(Beginning of Records shown)

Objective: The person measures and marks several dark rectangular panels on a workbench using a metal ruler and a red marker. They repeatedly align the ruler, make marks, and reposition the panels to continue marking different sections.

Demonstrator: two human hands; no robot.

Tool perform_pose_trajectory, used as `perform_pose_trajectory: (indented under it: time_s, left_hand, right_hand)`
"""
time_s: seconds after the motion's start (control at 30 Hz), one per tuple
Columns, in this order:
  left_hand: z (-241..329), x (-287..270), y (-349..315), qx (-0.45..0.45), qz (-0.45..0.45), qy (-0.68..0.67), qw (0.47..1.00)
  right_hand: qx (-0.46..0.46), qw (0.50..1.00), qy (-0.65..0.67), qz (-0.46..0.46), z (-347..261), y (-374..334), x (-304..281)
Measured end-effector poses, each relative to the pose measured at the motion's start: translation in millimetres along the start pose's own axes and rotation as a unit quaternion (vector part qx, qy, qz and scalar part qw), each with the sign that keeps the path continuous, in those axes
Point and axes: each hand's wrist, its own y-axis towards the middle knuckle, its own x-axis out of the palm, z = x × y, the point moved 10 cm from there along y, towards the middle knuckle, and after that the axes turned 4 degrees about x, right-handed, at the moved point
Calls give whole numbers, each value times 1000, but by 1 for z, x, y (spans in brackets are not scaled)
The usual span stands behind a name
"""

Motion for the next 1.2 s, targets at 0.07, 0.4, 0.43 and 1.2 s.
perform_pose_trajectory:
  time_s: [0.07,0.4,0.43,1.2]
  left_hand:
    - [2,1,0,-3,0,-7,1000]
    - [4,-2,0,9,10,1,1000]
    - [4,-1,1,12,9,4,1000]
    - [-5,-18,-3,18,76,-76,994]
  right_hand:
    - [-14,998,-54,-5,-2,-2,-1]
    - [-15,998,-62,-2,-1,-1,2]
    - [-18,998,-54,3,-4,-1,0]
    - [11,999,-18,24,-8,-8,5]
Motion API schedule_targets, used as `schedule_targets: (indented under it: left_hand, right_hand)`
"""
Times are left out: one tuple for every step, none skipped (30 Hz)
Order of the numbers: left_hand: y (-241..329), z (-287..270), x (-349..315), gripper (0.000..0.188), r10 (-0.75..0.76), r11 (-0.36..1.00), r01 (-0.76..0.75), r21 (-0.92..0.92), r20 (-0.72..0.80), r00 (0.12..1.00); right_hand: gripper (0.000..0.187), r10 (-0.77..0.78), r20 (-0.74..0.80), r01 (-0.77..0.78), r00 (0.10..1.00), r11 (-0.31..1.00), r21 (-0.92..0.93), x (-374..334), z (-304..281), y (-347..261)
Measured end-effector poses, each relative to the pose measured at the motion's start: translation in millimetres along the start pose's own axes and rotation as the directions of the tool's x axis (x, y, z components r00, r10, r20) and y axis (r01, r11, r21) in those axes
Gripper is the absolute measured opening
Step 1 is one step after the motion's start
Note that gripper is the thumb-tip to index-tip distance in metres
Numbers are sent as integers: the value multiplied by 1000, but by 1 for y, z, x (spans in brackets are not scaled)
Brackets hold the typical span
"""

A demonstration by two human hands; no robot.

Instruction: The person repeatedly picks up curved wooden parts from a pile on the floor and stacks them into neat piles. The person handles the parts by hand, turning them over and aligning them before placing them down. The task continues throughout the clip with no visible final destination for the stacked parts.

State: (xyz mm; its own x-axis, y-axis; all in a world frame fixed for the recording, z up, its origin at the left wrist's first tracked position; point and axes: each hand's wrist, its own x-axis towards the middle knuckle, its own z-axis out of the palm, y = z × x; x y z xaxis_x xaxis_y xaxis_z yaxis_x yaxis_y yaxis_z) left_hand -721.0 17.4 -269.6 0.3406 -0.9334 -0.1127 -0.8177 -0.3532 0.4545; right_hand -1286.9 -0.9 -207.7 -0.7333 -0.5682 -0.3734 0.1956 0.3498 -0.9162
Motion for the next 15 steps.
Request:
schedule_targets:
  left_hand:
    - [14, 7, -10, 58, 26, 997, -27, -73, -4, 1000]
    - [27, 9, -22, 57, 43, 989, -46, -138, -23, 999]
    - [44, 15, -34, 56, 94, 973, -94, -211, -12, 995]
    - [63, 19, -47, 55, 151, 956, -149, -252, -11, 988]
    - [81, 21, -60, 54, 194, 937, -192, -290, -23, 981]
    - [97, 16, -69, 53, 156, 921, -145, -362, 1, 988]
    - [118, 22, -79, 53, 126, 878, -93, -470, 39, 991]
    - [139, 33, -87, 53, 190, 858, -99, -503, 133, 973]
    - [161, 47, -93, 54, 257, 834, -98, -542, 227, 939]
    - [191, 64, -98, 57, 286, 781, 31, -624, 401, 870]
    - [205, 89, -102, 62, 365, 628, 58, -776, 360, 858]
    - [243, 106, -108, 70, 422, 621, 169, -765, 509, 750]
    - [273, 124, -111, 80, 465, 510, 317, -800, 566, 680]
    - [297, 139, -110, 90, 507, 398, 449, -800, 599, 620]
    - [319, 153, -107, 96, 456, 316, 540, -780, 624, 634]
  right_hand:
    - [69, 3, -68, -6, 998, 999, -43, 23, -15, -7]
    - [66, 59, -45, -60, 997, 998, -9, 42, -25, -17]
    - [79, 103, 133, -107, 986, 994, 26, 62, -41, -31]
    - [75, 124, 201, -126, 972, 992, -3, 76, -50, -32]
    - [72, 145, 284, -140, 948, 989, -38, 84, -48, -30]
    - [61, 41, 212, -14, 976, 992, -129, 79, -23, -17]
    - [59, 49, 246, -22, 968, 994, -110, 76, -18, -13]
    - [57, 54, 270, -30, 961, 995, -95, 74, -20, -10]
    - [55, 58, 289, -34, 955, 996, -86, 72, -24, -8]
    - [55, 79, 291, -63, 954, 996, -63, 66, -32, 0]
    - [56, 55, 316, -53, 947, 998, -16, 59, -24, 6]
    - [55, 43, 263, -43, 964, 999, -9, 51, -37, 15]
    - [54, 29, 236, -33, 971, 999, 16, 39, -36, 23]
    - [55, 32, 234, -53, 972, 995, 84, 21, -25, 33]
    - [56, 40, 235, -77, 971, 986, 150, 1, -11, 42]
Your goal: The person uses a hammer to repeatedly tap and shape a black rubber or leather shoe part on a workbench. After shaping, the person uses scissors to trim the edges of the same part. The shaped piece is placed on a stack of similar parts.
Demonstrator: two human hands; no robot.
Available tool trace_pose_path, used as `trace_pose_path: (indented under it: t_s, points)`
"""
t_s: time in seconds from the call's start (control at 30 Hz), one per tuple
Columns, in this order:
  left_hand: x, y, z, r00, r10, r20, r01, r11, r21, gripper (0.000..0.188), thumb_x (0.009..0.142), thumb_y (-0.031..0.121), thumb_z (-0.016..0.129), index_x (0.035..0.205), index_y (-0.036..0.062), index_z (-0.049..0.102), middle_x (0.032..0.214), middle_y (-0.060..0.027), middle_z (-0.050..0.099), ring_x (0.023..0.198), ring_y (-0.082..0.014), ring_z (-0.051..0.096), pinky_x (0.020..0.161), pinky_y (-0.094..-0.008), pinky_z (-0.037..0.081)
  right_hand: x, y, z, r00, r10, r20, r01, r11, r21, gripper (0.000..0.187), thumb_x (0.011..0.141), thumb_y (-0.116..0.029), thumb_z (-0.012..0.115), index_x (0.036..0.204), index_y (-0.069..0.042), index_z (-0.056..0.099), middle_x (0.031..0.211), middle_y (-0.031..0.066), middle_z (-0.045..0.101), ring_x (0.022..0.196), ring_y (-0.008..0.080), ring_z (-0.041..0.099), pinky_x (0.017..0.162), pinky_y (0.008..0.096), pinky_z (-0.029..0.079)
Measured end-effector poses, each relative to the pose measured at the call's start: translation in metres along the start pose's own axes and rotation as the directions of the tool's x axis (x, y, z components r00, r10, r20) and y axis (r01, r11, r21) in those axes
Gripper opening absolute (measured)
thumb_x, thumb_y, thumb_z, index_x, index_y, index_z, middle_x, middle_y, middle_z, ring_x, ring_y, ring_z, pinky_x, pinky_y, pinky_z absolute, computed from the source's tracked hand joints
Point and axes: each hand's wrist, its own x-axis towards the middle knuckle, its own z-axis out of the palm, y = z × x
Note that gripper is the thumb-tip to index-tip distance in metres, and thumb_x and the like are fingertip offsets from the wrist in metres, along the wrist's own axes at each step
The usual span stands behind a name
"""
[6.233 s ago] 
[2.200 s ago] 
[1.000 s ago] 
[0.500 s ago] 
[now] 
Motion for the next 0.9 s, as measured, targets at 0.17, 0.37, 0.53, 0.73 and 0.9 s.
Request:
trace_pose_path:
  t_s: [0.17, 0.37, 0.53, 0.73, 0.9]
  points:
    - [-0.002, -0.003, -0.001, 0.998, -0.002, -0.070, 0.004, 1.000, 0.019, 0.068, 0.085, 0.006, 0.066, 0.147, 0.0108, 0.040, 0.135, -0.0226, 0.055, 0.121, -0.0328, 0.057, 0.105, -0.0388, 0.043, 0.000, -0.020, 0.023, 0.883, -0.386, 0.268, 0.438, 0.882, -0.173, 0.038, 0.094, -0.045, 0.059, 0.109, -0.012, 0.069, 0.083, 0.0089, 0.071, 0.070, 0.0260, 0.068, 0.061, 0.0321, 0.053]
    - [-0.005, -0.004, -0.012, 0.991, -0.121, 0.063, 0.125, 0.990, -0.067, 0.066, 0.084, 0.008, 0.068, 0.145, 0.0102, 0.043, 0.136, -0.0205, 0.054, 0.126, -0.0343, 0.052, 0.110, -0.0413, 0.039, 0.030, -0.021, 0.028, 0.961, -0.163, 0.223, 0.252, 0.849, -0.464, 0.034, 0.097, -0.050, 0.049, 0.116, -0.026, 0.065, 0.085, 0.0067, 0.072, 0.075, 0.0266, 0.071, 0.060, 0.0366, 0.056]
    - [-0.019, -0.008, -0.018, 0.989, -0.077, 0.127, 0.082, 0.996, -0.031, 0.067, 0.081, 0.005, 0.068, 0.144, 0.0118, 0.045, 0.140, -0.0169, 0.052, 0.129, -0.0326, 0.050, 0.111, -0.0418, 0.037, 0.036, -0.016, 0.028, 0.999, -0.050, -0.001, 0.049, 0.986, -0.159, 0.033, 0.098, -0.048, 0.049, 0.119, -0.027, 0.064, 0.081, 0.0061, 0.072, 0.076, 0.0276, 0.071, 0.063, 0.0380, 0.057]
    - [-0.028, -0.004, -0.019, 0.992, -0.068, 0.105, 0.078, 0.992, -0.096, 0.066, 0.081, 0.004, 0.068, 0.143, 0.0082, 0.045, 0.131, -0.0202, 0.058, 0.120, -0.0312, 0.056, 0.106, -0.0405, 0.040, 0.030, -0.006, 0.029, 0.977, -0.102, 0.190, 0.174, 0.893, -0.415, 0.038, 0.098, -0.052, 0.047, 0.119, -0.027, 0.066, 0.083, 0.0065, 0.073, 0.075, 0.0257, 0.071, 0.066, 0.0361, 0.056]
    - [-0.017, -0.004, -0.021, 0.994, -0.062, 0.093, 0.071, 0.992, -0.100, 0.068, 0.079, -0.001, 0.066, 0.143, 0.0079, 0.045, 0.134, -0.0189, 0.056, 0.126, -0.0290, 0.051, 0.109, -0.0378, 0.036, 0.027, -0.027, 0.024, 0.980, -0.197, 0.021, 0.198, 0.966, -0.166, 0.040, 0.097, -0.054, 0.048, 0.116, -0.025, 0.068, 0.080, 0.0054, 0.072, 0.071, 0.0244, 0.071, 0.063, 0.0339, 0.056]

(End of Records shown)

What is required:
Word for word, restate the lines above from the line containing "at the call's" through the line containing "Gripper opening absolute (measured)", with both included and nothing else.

Output for this exercise:
Measured end-effector poses, each relative to the pose measured at the call's start: translation in metres along the start pose's own axes and rotation as the directions of the tool's x axis (x, y, z components r00, r10, r20) and y axis (r01, r11, r21) in those axes
Gripper opening absolute (measured)

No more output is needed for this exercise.